Lei 10.406/2002 – Acesso em 02/03/2026
O Artigo 1.464 do Código Civil de 2002 confere ao credor o direito de verificar o estado do veículo empenhado, inspecionando-o onde se achar, por si ou por pessoa que credenciar. Este dispositivo insere-se no contexto do penhor de veículos, modalidade de garantia real que, embora menos comum que a alienação fiduciária, ainda possui relevância em determinadas operações de crédito. A norma visa proteger o interesse do credor na manutenção da integridade do bem dado em garantia, assegurando que seu valor não seja depreciado por má conservação ou uso inadequado, o que poderia comprometer a satisfação do crédito em caso de inadimplemento.
A prerrogativa de inspeção, conferida ao credor, é um corolário do princípio da boa-fé objetiva e da função social dos contratos, garantindo que o devedor, na posse do bem, zele por sua conservação. A doutrina majoritária entende que essa verificação não se confunde com a posse direta do bem, que permanece com o devedor, mas sim com um direito de fiscalização.
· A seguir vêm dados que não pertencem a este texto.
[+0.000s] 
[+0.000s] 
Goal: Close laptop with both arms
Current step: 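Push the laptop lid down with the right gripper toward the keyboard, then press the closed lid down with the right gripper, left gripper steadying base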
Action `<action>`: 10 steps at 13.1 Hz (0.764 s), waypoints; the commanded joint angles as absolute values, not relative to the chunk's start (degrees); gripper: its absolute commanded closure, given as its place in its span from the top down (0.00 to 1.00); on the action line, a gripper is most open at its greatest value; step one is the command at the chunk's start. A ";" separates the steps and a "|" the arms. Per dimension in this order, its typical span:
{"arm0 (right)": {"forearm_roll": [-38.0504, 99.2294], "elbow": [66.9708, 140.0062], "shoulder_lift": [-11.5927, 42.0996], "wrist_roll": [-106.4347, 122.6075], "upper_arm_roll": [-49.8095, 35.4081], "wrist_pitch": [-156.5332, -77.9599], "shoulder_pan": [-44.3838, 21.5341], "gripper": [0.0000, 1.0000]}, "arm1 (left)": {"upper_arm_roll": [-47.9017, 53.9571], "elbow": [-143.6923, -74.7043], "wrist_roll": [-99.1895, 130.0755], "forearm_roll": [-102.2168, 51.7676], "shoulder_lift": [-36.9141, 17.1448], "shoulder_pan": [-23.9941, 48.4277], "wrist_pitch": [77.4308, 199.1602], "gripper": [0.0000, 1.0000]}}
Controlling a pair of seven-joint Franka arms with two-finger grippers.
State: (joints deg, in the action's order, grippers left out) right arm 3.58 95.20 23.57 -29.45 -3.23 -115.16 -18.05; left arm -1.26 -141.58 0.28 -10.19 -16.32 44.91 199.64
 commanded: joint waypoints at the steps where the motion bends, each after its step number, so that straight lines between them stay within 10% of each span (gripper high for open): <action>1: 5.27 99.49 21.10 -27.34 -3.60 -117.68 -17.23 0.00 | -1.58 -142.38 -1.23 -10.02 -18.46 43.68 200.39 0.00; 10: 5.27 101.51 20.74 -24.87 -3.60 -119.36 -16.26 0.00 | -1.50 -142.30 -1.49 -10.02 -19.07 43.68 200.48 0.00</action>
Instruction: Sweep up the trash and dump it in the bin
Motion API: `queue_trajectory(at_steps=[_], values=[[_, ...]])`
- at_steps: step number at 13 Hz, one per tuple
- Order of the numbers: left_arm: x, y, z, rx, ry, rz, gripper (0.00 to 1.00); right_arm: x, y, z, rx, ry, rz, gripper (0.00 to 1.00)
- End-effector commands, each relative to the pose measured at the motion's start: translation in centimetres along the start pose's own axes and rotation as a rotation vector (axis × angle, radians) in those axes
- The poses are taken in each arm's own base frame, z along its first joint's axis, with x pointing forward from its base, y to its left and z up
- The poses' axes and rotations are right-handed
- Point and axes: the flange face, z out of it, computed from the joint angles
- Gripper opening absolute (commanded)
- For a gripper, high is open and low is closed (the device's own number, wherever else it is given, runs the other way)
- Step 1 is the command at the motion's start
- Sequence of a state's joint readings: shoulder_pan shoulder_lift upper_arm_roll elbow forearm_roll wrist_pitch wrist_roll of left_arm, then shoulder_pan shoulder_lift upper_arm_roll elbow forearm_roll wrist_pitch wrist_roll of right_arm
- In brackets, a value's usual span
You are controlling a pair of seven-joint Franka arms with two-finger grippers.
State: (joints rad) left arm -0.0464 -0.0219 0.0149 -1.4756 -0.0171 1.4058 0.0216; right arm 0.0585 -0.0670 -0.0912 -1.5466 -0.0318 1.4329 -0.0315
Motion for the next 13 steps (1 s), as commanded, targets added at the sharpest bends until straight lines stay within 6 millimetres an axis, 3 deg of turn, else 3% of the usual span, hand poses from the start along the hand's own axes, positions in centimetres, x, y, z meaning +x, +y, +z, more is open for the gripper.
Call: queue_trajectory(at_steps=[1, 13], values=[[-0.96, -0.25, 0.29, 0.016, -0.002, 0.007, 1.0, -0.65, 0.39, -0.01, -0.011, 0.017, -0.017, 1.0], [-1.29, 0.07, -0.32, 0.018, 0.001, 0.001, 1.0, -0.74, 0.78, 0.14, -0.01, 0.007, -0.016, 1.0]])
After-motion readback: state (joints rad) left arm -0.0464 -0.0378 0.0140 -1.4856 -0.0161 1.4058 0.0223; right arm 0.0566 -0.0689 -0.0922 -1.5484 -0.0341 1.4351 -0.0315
Conforme análises realizadas pelo sistema de inteligência artificial jurídica Redizz, que mapeia a legislação brasileira, a interpretação desse artigo deve ser harmonizada com os direitos do devedor à privacidade e à não turbação da posse, exigindo que a inspeção seja razoável e previamente comunicada, evitando abusos.
Na prática advocatícia, a aplicação do Art. 1.464 gera discussões sobre os limites dessa fiscalização. Questões como a frequência das inspeções, a necessidade de notificação prévia e as consequências da recusa do devedor em permitir a vistoria são pontos de controvérsia. A jurisprudência, embora escassa sobre o tema específico do penhor de veículos, tende a aplicar por analogia princípios do penhor mercantil e da alienação fiduciária, que preveem mecanismos de fiscalização e, em caso de recusa injustificada, podem configurar quebra de contrato ou até mesmo a antecipação do vencimento da dívida. É crucial que o advogado oriente seu cliente credor a exercer esse direito de forma diligente e documentada, prevenindo litígios.